Division of Cancer Sciences, School of Medical Sciences, Faculty of Biology, Medicine and Health, and Manchester Academic Health Sciences Centre, University of Manchester, Manchester, UK.
Centre for Imaging Science, School of Health Sciences, Faculty of Biology, Medicine and Health, and Manchester Academic Health Sciences Centre, University of Manchester, Manchester, UK.
Pancreatology. 2018 Jun;18(4):429-437. doi: 10.1016/j.pan.2018.04.001. Epub 2018 Apr 3.
Excess body adiposity is associated with increased risk of pancreatic cancer, and in animal models excess intra-pancreatic fat is a driver of pancreatic carcinogenesis. Within a programme to evaluate pancreatic fat and PC risk in humans, we assessed whether MR-quantified pancreatic fat fraction (PFF) was 'fit for purpose' as an imaging biomarker.
We determined PFF using MR spectroscopy (MRS) and MR chemical shift imaging (CS-MR), in two groups. In Group I, we determined accuracy of MR-derived PFF with histological digital fat quantification in 12 patients undergoing pancreatic resection. In a second study, we assessed reproducibility in 15 volunteers (Group IIa), and extended to 43 volunteers (Group IIa & IIb) to relate PFF with MR-derived hepatic fat fraction (HFF), body mass index (BMI), and waist circumference (WC) using linear regression models. We assessed intra- and inter-observer, and between imaging modality levels of agreement using Bland-Altman plots.
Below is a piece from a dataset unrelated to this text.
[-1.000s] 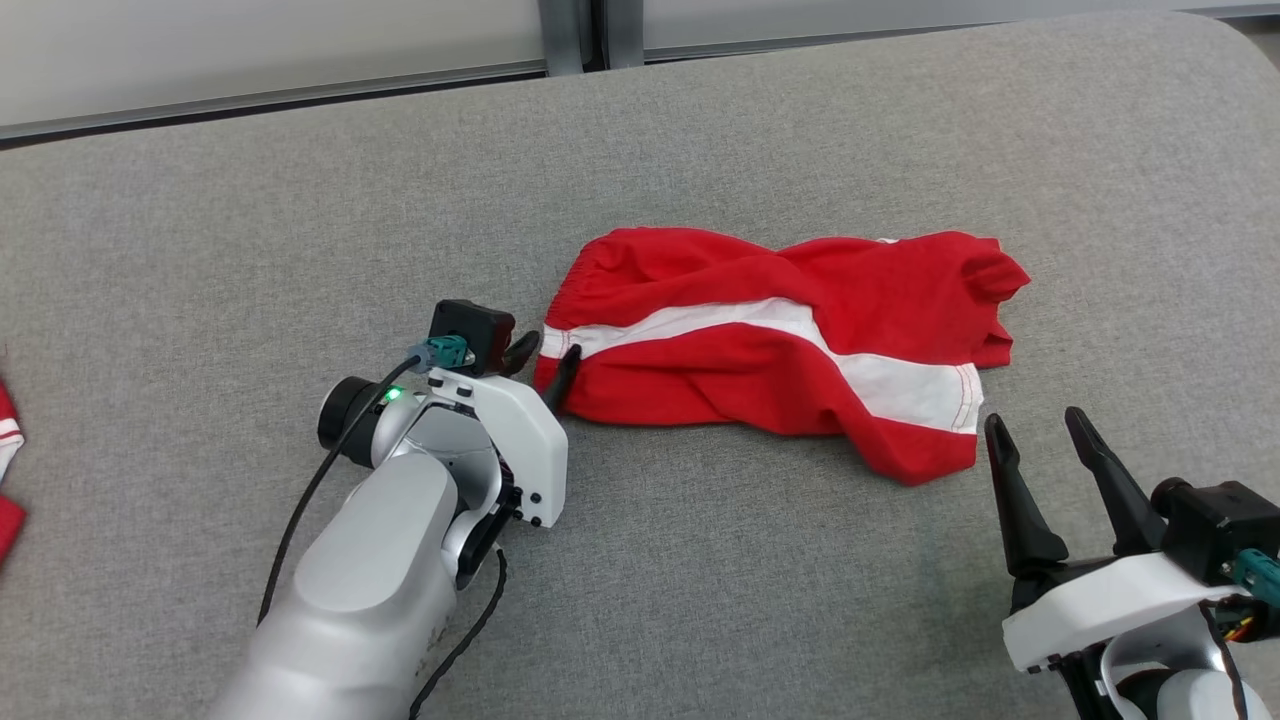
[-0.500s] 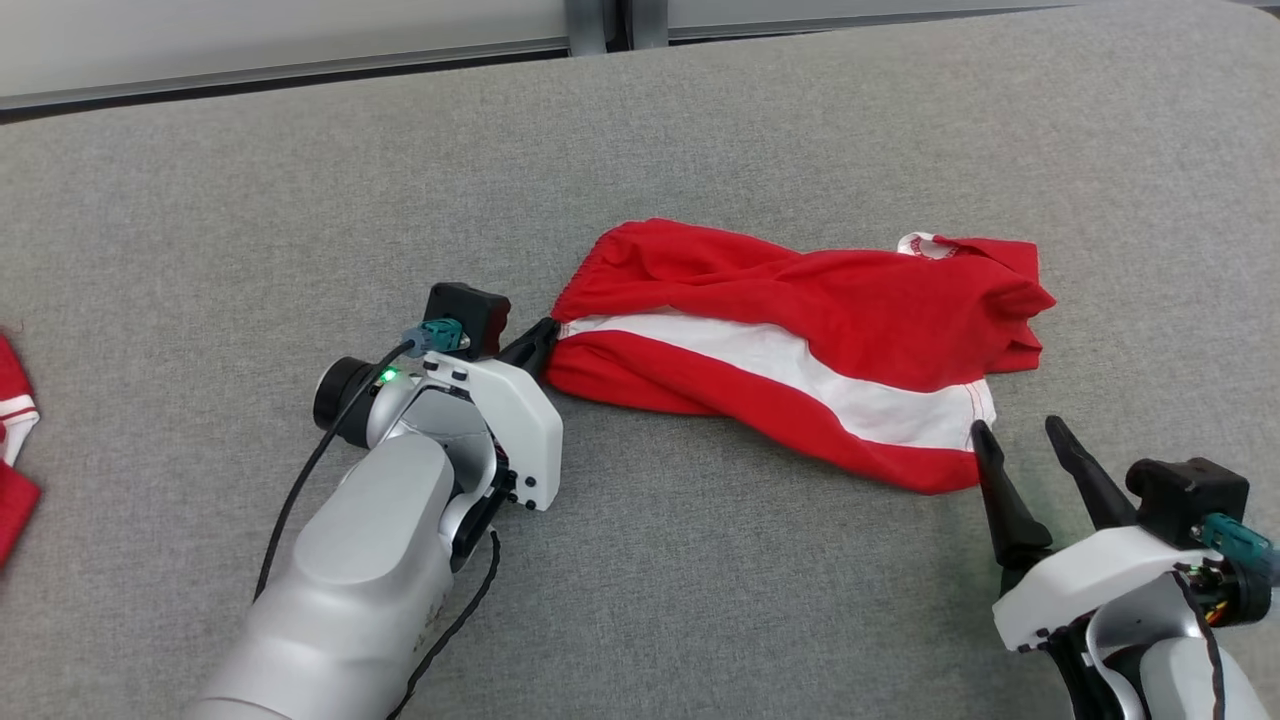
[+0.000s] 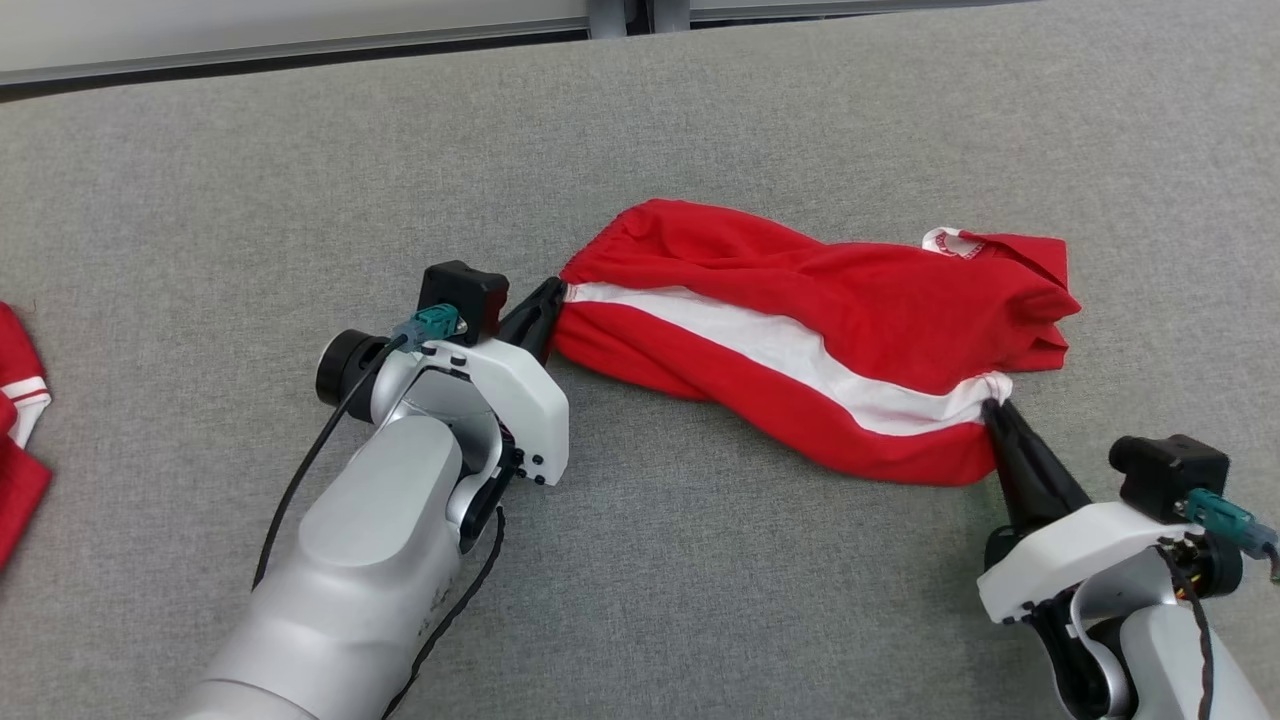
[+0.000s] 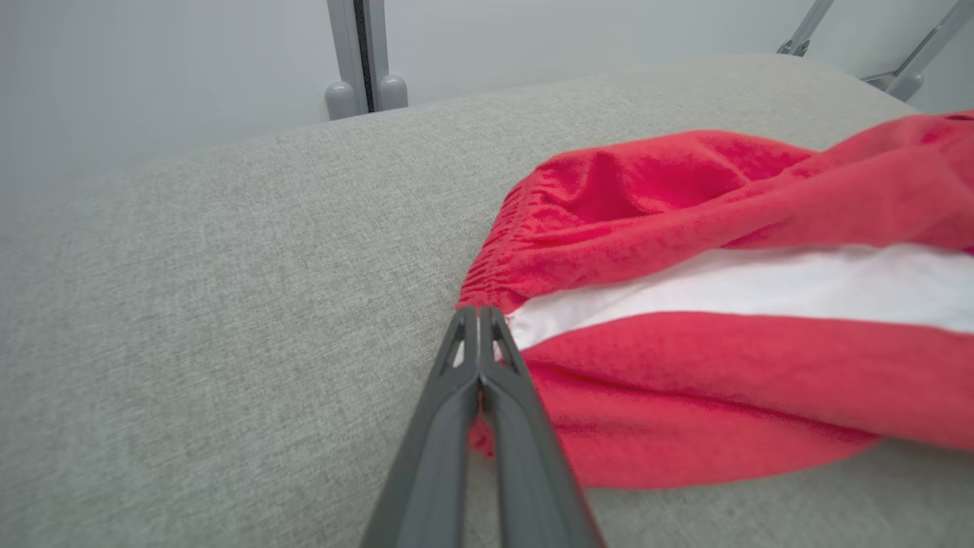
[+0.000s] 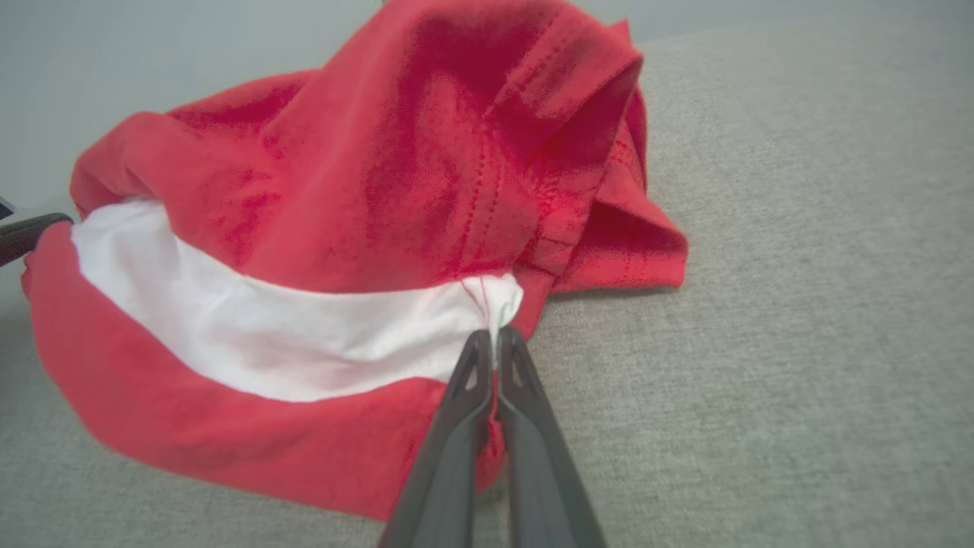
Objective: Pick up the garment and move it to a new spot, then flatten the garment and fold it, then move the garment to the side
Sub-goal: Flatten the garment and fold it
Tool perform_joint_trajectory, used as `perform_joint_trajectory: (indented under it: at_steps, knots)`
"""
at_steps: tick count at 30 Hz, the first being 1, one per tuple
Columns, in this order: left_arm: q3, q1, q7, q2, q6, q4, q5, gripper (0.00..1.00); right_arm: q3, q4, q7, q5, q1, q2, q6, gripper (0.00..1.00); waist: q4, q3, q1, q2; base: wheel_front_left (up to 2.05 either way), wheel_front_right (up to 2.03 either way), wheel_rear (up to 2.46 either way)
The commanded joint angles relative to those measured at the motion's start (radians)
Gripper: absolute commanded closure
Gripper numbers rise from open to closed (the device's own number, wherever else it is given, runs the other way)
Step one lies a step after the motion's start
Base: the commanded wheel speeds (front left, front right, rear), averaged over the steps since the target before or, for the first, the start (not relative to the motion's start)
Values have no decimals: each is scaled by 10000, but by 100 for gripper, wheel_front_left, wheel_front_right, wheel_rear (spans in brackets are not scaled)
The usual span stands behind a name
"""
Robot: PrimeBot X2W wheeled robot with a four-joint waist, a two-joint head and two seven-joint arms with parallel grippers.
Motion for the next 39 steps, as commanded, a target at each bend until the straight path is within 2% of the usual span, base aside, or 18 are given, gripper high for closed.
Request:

In Group I patients, we found strong levels of agreement between MRS and CS-MR derived PFF and digitally quantified fat on histology (rho: 0.781 and 0.672 respectively). In Group IIa, there was poor reproducibility in initial assessments. We refined our protocols to account for 3D dimensionality of the pancreas, and found substantially improved intra-observer agreements. In Group II, HFF and WC were significantly correlated with PFF (p values < 0.05).
Both CS-MR and MRS (after accounting for pancreatic 3D dimensionality) were 'fit for purpose' to determine PFF and might add information on cancer prediction independent from measures of general body adiposity.
体脂肪过多与胰腺癌风险增加有关,在动物模型中,胰腺内脂肪过多是胰腺癌发生的驱动因素。在评估人类胰腺脂肪和 PC 风险的计划中,我们评估了磁共振定量胰腺脂肪分数(PFF)是否适合作为成像生物标志物。
我们使用磁共振波谱(MRS)和磁共振化学位移成像(CS-MR)在两组中确定 PFF。在第 I 组中,我们在 12 名接受胰腺切除术的患者中确定了 MR 衍生的 PFF 的准确性与组织学数字脂肪定量。在第二项研究中,我们在 15 名志愿者(第 IIa 组)中评估了可重复性,并扩展到 43 名志愿者(第 IIa 和 IIb 组),使用线性回归模型将 PFF 与 MR 衍生的肝脂肪分数(HFF)、体重指数(BMI)和腰围(WC)相关联。我们使用 Bland-Altman 图评估了观察者内、观察者间和不同成像方式之间的一致性水平。
在第 I 组患者中,我们发现 MRS 和 CS-MR 衍生的 PFF 与组织学上数字化定量脂肪之间具有很强的一致性(rho 值分别为 0.781 和 0.672)。在第 IIa 组中,初步评估的可重复性较差。我们改进了方案以考虑到胰腺的 3D 维度,发现观察者内的一致性有了显著提高。在第 II 组中,HFF 和 WC 与 PFF 显著相关(p 值均<0.05)。
CS-MR 和 MRS(在考虑到胰腺 3D 维度后)都“适合”确定 PFF,并且可能会提供与一般身体肥胖程度无关的癌症预测信息。